- First described
- 2024
- Type
- single clone large leaved mexico form
- Cultivar
- 'Mexico'
Origin
A Mexican-form, large-leaved selection of U. livida. Distinct from the more common African forms in trade. The clone proved very hard to acquire — Mike spent years chasing it through private growers, doing "shoulder taps" without success, before one grower finally agreed to sell. The first plant arrived dead-on-arrival from Arizona summer shipping; the seller waited a few weeks to confirm and then sent a replacement.
A childhood backstory ties to the Powell family: Mike was given an identical-looking U. livida by Danny Powell (Chuck Powell's son) in the early 1990s while visiting their house to buy carnivorous plants ("that's how it was done in the 90s — no internet sales!"). Mike kept that plant alive ~10 years before losing it during college, and it took roughly 15 years before he tracked down what looks like the exact same clone.
A second wide-flowered clone of livida 'Mexico' was acquired from forum member hcarlton — also documented in this thread.

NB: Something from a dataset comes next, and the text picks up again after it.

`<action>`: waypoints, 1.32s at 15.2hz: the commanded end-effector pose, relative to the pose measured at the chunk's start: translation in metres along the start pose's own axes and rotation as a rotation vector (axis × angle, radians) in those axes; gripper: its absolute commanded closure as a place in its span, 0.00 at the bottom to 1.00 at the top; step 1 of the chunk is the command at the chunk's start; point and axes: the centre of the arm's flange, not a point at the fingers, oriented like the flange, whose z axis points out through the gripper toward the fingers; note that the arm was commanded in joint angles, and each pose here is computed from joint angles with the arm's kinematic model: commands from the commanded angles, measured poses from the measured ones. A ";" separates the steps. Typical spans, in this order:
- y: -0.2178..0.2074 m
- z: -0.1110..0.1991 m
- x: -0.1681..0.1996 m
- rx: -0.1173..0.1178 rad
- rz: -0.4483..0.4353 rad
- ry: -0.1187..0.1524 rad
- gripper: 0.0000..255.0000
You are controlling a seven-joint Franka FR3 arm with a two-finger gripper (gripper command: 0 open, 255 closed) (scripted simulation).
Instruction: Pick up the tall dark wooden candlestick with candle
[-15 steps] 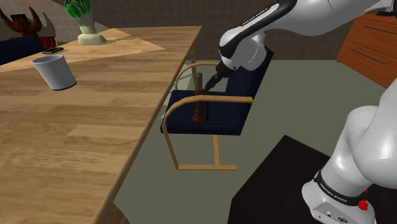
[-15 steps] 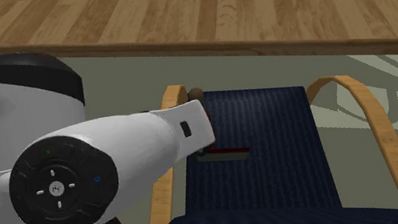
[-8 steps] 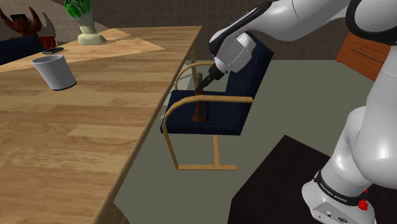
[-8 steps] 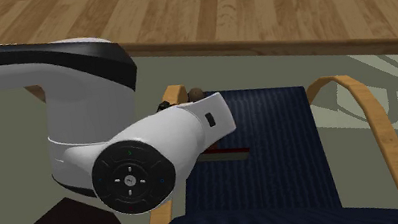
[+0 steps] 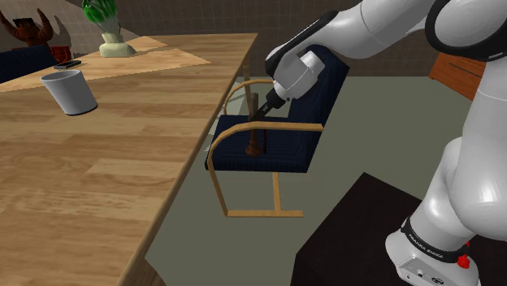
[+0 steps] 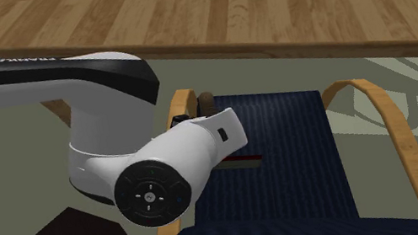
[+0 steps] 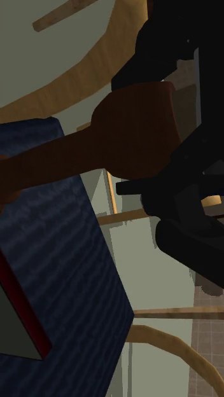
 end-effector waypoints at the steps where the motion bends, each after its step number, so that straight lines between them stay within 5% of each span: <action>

Cold tolerance / Winter behavior
Outdoor-hardy in Northern California next to a heat-radiating wall. Survives below-freezing pot conditions but doesn't enjoy them. Mid- winter flowers persist for months because cold slows their development — blooms initiated in late October were still open at 2025-12-19. The hcarlton wide-flowered clone showed cold-stress red leaves but kept flowering when other livida forms were fully dormant.
Standout traits
- Large leaves (vegetative organs) compared to typical livida.
- Heavy bloomer essentially all season long under the right conditions.
- Faintly fragrant during the warmth of the day (Mike's experience).
- Hardy in Northern California outdoors — survives low-20s F nights when grown near a heat-radiating wall; tolerates light freezes.
- Mike also acquired a 'wide flowered' livida Mexico clone from hcarlton — distinct selection, also documented in this thread.
Cultivation
Outdoor-hardy in Northern California provided some protective microclimate (proximity to a heat-radiating wall keeps temps marginally above ~30 F at night). Mike has seen the pot freeze; the plant didn't enjoy it but survived. Daytime warmth carries it through cold spells. Continues blooming in mid-winter outdoors when other livida forms are dormant — blooms initiated in late October hold for months because of slow cold-season metabolism.
Photos (10)
Naming
"Mexico" — geographic origin descriptor; this clone is the large-leaved form attributed to a Mexican source population.